Mining Stable Quasi-Cliques on Temporal Networks

Real-world networks, such as phone-call networks and social networks, are often not static but temporal. Mining cohesive subgraphs from static graphs is a fundamental task in network analysis and has been widely investigated in the past decades. However, the concepts of cohesive subgraphs shift from static to temporal graphs raise many important problems. For instance, how to detect stable cohesive subgraphs on temporal networks such that the nodes in the subgraph are densely and stably connected over time. To address this problem, we resort to the conventional quasi-clique and propose a new model, called maximal rho-stable (delta, gamma)-quasi-clique, to capture both the cohesiveness and the stability of a subgraph.
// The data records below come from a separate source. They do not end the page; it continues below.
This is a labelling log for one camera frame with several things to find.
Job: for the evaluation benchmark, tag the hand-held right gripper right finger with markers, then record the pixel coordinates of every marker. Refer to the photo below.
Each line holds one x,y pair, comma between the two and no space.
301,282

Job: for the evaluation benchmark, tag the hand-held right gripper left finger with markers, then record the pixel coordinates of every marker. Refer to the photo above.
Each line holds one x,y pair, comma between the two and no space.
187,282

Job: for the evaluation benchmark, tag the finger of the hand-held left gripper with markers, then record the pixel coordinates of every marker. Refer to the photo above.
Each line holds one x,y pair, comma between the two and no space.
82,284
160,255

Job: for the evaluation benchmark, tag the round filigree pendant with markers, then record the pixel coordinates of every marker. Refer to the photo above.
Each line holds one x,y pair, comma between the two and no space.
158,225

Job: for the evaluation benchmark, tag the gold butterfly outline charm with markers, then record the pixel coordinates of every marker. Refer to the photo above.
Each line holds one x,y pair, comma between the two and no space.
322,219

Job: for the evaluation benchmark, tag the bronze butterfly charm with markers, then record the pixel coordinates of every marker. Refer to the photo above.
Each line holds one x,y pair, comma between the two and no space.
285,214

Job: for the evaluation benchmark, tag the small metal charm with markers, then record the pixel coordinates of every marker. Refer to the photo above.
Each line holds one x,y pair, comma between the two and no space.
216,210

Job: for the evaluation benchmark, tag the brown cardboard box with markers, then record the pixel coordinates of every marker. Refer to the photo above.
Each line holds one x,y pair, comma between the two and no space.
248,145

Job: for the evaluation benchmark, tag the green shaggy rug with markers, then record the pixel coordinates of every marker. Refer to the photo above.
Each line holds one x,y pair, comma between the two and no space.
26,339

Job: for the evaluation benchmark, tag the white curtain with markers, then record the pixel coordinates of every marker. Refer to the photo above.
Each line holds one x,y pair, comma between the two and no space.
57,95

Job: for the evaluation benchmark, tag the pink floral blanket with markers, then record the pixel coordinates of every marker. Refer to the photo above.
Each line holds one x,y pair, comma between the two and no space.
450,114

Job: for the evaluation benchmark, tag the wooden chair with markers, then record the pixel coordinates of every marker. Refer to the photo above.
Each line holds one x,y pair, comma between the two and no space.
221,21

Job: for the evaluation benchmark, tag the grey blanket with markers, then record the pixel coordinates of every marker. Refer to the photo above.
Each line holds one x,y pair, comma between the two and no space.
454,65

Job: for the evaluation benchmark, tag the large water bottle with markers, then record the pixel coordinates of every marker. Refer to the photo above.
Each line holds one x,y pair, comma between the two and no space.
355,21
We show that the problem of enumerating all maximal rho-stable (delta, gamma)-quasi-cliques is NP-hard. To efficiently tackle our problem, we first devise a novel temporal graph reduction algorithm to significantly reduce the temporal graph without losing any maximal rho-stable (delta, gamma)-quasi-clique. Then, on the reduced temporal graph, we propose an effective branch and bound enumeration algorithm, named BB&SCM, with four carefully designed pruning techniques to accomplish the enumeration process. Finally, we conduct extensive experiments on seven real-world temporal graphs, and the results demonstrate that the temporal graph reduction algorithm can safely reduce 98% nodes of the temporal graph (with millions of nodes and edges) and BB&SCM is at least two orders of magnitude faster than the baseline algorithms. Moreover, we also evaluate the effectiveness of our model against other baseline models.